Each ENM integrated can optionally be deactivated to use only a subset of models or substitute one model with another by other software. All ENMs can work in either training or projection mode. In training mode, they internally learn a function relating the species’ habitat suitability to a set of input-provided environmental variables. In projection mode, the previously trained models project the function on the gridded environmental data associated with an area or future climatic scenarios.

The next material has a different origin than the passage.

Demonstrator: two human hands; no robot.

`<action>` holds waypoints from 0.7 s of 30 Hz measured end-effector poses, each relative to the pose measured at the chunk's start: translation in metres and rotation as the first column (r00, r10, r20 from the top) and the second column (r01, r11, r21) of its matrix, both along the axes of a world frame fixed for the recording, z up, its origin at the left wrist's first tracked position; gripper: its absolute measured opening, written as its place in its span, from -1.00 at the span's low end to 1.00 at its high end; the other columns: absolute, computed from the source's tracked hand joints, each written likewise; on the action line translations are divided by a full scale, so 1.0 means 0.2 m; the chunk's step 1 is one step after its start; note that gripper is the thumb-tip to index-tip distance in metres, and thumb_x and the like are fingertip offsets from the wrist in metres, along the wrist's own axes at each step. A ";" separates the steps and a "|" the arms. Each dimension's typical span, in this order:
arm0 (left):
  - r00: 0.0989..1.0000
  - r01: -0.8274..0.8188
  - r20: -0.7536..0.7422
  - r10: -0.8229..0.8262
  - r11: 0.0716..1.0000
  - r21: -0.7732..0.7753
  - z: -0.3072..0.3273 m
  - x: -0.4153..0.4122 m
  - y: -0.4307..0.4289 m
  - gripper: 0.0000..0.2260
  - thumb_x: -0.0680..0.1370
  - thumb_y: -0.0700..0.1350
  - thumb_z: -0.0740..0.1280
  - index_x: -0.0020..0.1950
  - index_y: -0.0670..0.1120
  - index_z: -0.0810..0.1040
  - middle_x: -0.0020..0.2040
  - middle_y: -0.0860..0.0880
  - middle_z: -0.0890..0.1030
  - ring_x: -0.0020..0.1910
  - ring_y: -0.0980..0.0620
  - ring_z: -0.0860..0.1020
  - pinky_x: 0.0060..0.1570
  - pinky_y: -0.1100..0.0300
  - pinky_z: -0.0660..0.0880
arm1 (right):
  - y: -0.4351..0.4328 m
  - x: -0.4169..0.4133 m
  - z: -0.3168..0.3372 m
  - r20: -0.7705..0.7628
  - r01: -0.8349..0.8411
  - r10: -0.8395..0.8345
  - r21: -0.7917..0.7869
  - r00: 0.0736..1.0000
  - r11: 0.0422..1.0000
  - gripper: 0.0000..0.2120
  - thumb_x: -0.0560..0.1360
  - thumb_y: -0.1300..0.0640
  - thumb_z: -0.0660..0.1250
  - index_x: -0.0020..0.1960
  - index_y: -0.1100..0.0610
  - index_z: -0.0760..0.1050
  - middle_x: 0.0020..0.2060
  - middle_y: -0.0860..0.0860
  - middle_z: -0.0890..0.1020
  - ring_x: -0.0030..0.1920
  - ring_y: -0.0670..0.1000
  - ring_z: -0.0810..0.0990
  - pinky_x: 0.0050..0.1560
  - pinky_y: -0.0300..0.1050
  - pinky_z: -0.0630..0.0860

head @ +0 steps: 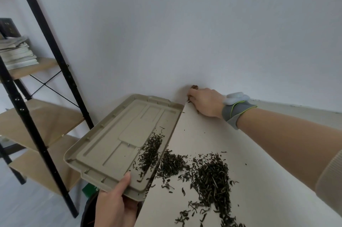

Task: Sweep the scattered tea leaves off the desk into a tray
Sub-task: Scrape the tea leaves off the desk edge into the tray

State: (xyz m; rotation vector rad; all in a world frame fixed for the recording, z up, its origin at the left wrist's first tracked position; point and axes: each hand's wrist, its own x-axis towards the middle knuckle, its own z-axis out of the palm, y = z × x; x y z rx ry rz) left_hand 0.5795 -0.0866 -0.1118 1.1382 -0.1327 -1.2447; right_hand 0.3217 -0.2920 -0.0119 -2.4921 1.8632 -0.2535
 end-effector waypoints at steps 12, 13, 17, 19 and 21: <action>0.997 0.074 -0.015 -0.075 0.995 -0.073 -0.02 0.04 0.05 -0.68 0.64 -0.29 0.29 0.40 -0.29 0.51 0.23 -0.29 0.66 0.19 -0.29 0.65 0.17 -0.24 0.59 | 0.55 0.25 0.03 0.289 -0.268 0.260 -0.011 0.921 0.963 -0.71 0.73 -0.01 0.05 0.36 -0.02 0.44 -0.18 -0.08 0.63 -0.25 -0.08 0.60 -0.18 -0.06 0.58; 0.997 0.079 0.003 -0.079 0.994 -0.074 -0.03 0.05 0.07 -0.70 0.64 -0.29 0.30 0.37 -0.29 0.53 0.18 -0.28 0.68 0.13 -0.27 0.68 0.10 -0.21 0.63 | 0.59 0.21 0.04 0.343 -0.213 0.208 -0.022 0.916 0.977 -0.71 0.73 -0.03 0.05 0.34 -0.01 0.45 -0.21 -0.05 0.64 -0.28 -0.06 0.63 -0.21 -0.02 0.62; 0.995 0.096 0.021 -0.095 0.990 -0.101 -0.05 0.08 0.13 -0.76 0.63 -0.28 0.33 0.28 -0.28 0.59 0.06 -0.23 0.73 -0.01 -0.21 0.73 -0.12 -0.10 0.70 | 0.75 0.01 0.04 0.365 0.027 0.014 -0.108 0.931 0.994 -0.70 0.71 -0.07 0.03 0.27 0.00 0.45 -0.21 -0.01 0.66 -0.29 0.00 0.62 -0.17 0.09 0.61; 0.995 0.097 0.009 -0.096 0.991 -0.098 -0.06 0.09 0.15 -0.73 0.62 -0.27 0.34 0.31 -0.30 0.58 0.11 -0.26 0.71 0.08 -0.26 0.70 0.09 -0.23 0.64 | 0.85 -0.10 0.01 0.342 0.136 -0.087 -0.125 0.936 0.983 -0.72 0.70 -0.09 0.01 0.11 -0.03 0.46 -0.26 -0.01 0.64 -0.31 0.02 0.60 -0.20 0.06 0.58; 0.996 0.091 0.008 -0.091 0.989 -0.115 -0.07 0.12 0.18 -0.73 0.62 -0.28 0.34 0.31 -0.29 0.58 0.14 -0.26 0.70 0.10 -0.26 0.70 0.13 -0.25 0.61 | 0.96 -0.19 -0.03 0.307 0.243 -0.200 -0.110 0.930 0.964 -0.71 0.69 -0.09 -0.02 -0.03 -0.02 0.40 -0.29 0.00 0.60 -0.30 0.07 0.57 -0.25 0.04 0.52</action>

One principal requirement in the design of our workflow was the necessity to restrict the number of ENMs integrated into a small core of models with complementary approaches. This requirement, also faced by other ENM frameworks [77], comes from the fact that we aimed to reach communities of practice aside from expert ecological modellers. These communities needed (i) simplification of input/output through full automatism, (ii) integration between the ENMs, (iii) cross-community usage through Open Science features, and (iv) a computationally efficient and effective solution. To this aim, we selected AquaMaps as a representative of ENMs adopting a factorised approach in the analysis of the environmental variables (similarly to Decision Trees), because it estimates functional relations for one variable at a time and eventually combines the functions together (Sect. 2.2.1). We chose Maximum Entropy as a representative of Generalised Linear Models (GLMs), because it is equivalent to the Poisson regression GLM, which is naturally suited for species distribution modelling (as better reported in Sect. 2.2.2). We used Support Vector Machines to include linear, polynomial, and other basic nonlinear classification models (Sect. 2.2.4). Finally, we integrated Artificial Neural Networks to model up to non-convex functions and simulate very complex ecological niche functions (Sect. 2.2.3). In a previous study, we verified that these models actually bring complementary information important for improving model robustness [24], i.e. removing one of the models would result in lower prediction performance on known species locations. This feature was also confirmed by the results of the present work (Sect. 3). In the view of processing extensive batches of species data, the simplification strategy adopted by our workflow required to fix the default model optimisation strategies of the ENMs to the most commonly used ones, while excluding other alternatives [100, 101].

2.2.1 AquaMaps

AquaMaps [102] is a presence-only ENM that incorporates scientific expert knowledge to account for known biases and limitations of marine species occurrence data [103]. The models’ name corresponds to two model implementations estimating the actual (AquaMaps-native) and potential species’ habitat distributions (AquaMaps-suitable). The main difference between the two models is that AquaMaps-native restricts the distribution to the areas where the species is known to live.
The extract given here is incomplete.